Tsss, repitió con el dedo sobre el bigote. Le indicó por señas que saliera con él al pasillo y allí le hizo parte de sus sospechas: el dispositivo de escucha está incorporado en… Netflix, es un arreglo turbio que tiene el gobierno con ese servicio; si no, ¿por qué no han clausurado su uso? Mucha gente aquí tiene Netflix, aunque con nuestro internet de mierda no sirva para mucho. Créeme, lo sé de buena fuente.

¿Y por qué entonces sigue con él?, preguntó Bet con cautela (recordó que su interlocutor tenía una vaga reputación de chiflado y por un momento sospechó que podría ser cierta). Luca le confesó con melancolía que no tendría vida sin Netflix. Su rostro tenso se iluminó de pronto y la invitó a quedarse para ver Parker & Pierce: su serie favorita cuyos protagonistas son dos detectives de la policía de Los Ángeles: un tosco grandulón de mandíbula cuadrada que es gay y una negra finísima (afroamericana, corrigió Bet mentalmente). Ya está en la temporada veinticuatro, y el italiano no se pierde ninguno de los capítulos que se estrenan los martes por la noche.

¿Y cómo puede estar seguro de que funcione?, preguntó ella, aturdida, recordando su internet de mierda que, en efecto, funciona de manera errática entre constantes fallas.

Funcionará. Yo siempre tengo internet. Con unos contactos de mis tiempos de investigador privado logré afiliarme a AT&T.

¿Y esto es posible?

En este país, con algunos trucos, todo es posible, dijo. ¿Por qué no? La operadora tiene su extensión aquí porque suple a los jerarcas del régimen y a la cúpula militar. Si gusta quedarse, vecina, Parker & Pierce comienza a las siete. Queda tiempo para preparar unas palomitas de maíz.

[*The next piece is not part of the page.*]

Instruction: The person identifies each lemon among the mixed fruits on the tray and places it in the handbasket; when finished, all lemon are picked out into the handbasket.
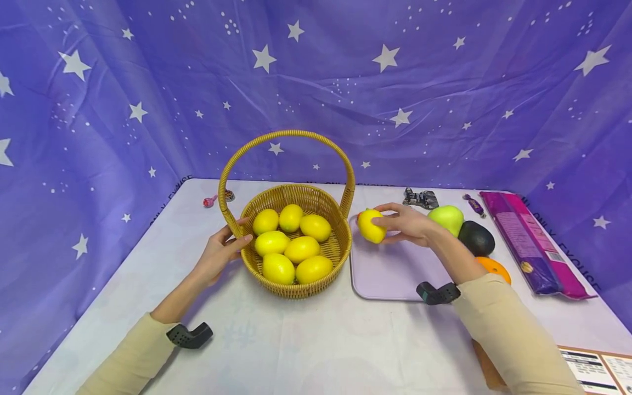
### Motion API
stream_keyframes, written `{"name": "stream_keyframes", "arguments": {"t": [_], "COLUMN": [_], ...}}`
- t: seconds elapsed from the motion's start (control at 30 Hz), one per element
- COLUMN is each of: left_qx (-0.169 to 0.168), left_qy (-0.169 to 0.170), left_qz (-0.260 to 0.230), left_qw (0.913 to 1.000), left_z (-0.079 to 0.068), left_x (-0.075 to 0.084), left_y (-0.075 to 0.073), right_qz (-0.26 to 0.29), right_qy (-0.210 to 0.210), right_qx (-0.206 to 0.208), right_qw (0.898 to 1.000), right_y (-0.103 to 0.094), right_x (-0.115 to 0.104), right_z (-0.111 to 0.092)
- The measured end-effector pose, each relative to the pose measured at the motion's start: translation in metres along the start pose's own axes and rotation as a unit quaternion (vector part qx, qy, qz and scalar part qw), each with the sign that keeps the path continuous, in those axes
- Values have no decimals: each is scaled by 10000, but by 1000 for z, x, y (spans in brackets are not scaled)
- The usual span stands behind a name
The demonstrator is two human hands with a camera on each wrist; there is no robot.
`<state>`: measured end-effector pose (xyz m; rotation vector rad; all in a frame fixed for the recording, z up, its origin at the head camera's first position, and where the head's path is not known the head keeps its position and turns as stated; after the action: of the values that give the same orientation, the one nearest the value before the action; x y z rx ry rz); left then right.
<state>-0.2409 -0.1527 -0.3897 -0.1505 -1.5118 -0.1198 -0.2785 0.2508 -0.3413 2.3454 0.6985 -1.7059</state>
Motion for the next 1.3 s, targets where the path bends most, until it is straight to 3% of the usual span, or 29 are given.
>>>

Oh, a Bet le habría encantado quedarse, pero ¿cómo dejar sola a Daniela en ese estado? Declinó apenada su ofrecimiento y Luca la acompañó los cuatro pisos por las escaleras, como un caballero. Al despedirse repitió con lo que parecía una genuina preocupación: Cuídese mucho, Elizabet. No abra la puerta cuando esté sola. No sé de qué hablaba –esa frase la anotó completa en su diario– pero me sentí protegida como no recordaba haberlo estado desde la muerte de Archi. Es verdad: Daniela creció acostumbrada a lo contrario y eso no ha cambiado, aunque la ley invirtiera sus roles. Tal como supuse, se abstuvo de añadir que por un momento se había sentido querida. Tampoco anotó el mayor descubrimiento de ese encuentro, que la sacudió con un incrédulo regocijo. Pues, era este: volviendo de su expedición al baño, su mirada rozó los volúmenes de la biblioteca y –no podía haber duda al respecto– en pleno centro del estante y a la altura de los ojos estaban dos novelas y el conjunto de cuentos de Elizabet Rosenberg: esos libros ya olvidados, cuyo tiraje había sido muy pequeño y casi nadie los tenía. Con el corazón acelerado esperó a que Luca los mencionara, pero no lo hizo. Tal vez no los había leído, pensó, alguien se los habría regalado y ni se acuerda, o, peor: no le gustaron; y ese temor le impidió traerlos a la conversación.